WORK REQUEST
Every line containing the word "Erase" must be pulled from the records.

Items from a dataset:
--- START ---
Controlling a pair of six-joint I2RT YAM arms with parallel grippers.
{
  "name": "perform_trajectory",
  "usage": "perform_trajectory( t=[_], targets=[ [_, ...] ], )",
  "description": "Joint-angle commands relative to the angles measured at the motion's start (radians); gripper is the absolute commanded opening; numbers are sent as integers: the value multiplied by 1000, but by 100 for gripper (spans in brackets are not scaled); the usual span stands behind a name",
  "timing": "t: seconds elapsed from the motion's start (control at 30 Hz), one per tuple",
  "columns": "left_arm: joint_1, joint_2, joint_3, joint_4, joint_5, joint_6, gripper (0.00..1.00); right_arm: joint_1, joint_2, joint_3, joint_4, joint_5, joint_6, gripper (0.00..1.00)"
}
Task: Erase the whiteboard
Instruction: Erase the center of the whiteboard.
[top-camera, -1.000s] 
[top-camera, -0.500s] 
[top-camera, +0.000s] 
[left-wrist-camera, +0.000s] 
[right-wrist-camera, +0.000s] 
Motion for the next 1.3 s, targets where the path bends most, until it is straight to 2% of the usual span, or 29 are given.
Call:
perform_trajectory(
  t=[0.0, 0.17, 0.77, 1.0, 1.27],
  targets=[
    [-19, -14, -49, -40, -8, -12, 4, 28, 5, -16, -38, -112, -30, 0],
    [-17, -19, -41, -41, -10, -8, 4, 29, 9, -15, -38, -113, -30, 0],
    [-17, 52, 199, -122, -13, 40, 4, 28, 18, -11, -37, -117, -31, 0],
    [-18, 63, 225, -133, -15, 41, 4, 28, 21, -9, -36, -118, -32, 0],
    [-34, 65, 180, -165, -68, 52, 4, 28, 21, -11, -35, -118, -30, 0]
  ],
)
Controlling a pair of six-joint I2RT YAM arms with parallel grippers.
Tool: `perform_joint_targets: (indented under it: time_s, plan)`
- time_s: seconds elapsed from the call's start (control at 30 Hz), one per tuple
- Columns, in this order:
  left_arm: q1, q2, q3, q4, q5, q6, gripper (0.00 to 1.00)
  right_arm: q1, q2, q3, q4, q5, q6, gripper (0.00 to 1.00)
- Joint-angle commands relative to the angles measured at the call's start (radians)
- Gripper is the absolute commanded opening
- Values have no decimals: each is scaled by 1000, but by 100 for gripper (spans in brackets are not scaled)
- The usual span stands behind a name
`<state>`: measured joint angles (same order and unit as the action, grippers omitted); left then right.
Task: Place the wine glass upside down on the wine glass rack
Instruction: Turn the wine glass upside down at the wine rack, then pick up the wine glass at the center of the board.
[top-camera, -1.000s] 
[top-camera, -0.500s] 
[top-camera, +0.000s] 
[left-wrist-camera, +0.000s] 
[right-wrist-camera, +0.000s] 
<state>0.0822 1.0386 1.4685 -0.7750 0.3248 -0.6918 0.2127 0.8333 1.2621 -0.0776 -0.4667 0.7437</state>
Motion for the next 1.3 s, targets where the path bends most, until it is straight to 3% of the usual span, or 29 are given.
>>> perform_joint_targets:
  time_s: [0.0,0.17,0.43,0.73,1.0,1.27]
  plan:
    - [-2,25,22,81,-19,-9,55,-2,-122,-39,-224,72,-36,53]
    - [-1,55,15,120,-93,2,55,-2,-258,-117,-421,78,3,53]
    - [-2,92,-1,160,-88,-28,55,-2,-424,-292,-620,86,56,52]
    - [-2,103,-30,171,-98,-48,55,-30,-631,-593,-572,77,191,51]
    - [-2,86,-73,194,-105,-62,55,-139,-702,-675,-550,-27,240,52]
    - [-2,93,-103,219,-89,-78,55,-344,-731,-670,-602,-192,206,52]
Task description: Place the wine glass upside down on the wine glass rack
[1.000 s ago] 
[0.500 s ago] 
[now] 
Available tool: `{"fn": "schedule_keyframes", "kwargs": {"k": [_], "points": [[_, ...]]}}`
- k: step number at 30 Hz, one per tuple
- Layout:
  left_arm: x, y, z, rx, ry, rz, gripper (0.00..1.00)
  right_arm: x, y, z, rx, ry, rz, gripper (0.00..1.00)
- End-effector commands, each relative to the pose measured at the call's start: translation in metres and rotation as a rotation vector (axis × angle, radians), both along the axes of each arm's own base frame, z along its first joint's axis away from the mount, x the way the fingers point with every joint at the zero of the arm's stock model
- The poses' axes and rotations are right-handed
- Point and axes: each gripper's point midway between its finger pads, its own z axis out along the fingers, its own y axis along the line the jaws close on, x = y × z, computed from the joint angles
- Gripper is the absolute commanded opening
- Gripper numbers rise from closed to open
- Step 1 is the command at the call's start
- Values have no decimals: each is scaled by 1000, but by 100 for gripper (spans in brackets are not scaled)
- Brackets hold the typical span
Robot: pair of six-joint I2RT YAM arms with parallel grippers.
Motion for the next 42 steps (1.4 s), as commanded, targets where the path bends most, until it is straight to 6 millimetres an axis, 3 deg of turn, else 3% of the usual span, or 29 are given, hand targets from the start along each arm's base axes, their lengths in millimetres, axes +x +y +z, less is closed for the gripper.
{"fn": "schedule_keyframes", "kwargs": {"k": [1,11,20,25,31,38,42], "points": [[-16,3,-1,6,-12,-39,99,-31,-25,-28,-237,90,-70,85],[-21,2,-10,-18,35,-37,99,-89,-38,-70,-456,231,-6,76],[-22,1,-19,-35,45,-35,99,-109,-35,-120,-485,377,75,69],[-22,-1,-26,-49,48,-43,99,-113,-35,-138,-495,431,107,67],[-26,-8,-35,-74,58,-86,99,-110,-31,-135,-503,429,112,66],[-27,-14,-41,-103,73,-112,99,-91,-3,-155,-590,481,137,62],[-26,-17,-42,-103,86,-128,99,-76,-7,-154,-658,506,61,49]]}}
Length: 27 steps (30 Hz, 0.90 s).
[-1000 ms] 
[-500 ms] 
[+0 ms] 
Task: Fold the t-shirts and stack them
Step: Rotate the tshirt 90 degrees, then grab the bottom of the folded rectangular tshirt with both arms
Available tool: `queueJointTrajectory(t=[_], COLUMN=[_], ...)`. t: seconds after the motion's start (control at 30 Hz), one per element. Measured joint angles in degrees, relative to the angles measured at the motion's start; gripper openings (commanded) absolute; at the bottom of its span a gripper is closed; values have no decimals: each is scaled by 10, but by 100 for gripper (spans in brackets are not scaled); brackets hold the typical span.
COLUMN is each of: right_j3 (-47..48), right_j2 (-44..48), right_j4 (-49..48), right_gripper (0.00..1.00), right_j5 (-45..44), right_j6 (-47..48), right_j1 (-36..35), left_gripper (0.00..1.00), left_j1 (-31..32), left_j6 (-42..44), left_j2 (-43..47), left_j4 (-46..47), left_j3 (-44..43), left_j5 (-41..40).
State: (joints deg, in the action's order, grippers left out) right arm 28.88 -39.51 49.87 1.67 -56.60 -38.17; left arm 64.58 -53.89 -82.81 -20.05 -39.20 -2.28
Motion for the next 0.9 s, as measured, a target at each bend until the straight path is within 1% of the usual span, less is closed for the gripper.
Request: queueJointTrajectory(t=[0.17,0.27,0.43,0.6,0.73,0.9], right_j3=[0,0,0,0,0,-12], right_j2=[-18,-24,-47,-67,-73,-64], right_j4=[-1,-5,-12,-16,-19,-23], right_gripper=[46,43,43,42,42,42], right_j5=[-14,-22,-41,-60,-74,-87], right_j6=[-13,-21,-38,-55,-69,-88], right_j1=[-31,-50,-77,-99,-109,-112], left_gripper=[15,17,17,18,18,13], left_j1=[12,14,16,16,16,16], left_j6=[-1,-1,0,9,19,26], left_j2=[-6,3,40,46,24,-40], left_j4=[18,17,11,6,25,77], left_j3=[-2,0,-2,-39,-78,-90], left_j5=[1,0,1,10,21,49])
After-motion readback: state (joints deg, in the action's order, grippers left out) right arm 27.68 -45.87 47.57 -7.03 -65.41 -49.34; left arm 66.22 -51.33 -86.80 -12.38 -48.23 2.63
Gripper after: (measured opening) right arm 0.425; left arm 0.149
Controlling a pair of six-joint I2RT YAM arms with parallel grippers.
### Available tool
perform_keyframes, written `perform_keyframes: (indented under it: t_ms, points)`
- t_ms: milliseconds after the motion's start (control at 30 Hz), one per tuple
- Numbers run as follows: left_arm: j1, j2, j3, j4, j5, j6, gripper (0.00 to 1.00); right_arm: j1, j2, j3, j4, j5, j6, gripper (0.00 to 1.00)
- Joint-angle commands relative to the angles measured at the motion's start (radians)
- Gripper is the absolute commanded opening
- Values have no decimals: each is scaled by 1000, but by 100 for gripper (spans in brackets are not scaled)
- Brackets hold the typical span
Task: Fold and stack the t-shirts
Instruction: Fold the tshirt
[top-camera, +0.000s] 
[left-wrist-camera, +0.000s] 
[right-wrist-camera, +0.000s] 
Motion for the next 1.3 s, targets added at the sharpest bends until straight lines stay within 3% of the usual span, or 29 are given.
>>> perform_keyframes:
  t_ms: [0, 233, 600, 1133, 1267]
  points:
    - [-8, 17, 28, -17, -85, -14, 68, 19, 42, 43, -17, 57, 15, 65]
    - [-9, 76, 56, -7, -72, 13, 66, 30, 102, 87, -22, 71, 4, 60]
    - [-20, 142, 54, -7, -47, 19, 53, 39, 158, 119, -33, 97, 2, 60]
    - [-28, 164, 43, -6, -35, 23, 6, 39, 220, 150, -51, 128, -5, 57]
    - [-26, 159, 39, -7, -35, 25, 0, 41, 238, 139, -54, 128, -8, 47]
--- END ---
TASK RESPONSE
Task: Erase the whiteboard
Instruction: Erase the center of the whiteboard.

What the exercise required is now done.